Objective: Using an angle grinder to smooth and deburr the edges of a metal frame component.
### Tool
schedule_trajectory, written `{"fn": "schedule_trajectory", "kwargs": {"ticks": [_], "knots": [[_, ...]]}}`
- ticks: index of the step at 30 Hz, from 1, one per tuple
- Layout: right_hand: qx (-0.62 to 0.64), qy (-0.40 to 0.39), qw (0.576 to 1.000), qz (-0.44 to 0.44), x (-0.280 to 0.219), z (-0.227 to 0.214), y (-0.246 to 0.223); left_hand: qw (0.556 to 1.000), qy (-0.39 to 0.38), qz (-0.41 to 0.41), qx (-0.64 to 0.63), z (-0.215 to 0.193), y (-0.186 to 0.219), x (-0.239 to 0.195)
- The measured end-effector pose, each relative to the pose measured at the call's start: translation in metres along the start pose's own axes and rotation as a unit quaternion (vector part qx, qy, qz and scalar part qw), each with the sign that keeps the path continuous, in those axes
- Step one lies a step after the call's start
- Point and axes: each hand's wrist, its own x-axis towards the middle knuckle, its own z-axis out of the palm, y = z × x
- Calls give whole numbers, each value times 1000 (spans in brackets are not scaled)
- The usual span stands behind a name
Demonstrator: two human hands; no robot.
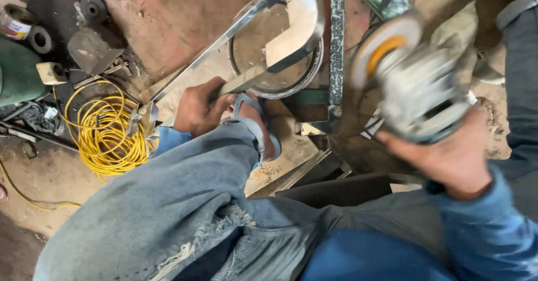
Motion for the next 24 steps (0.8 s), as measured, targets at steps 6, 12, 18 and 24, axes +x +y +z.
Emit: {"fn": "schedule_trajectory", "kwargs": {"ticks": [6,12,18,24], "knots": [[-71,-35,997,10,-10,23,-17,999,28,40,-15,-8,17,10],[-45,-50,997,37,-1,35,-24,999,2,32,-27,7,10,13],[-36,-58,998,10,16,44,-35,996,-46,62,-39,15,8,10],[-38,-88,994,56,-3,34,-21,998,-46,-2,44,13,-24,-6]]}}
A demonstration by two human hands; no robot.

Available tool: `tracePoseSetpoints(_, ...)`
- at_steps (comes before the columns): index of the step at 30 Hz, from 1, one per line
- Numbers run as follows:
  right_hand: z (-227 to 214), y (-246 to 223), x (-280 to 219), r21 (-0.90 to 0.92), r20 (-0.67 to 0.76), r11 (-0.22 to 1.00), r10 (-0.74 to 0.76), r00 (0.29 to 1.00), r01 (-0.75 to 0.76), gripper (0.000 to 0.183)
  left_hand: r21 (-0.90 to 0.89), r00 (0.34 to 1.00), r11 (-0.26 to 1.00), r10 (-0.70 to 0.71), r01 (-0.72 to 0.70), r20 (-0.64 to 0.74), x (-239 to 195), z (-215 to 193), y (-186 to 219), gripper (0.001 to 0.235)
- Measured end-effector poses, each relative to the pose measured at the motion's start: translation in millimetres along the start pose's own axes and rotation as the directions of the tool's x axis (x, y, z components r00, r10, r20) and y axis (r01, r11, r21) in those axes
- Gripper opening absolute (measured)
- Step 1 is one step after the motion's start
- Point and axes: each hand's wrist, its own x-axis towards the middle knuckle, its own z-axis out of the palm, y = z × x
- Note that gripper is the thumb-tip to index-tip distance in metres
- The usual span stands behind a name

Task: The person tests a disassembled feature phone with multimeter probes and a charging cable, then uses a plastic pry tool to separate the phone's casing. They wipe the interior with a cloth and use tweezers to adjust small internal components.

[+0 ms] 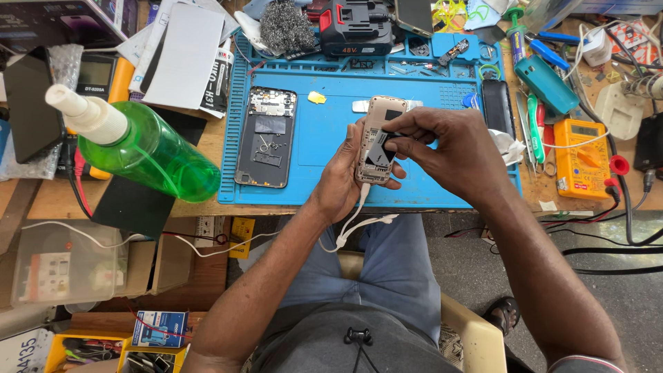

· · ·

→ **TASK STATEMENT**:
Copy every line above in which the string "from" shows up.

→ **RESULT FOR THIS TASK**:
- ticks: index of the step at 30 Hz, from 1, one per tuple
- at_steps (comes before the columns): index of the step at 30 Hz, from 1, one per line

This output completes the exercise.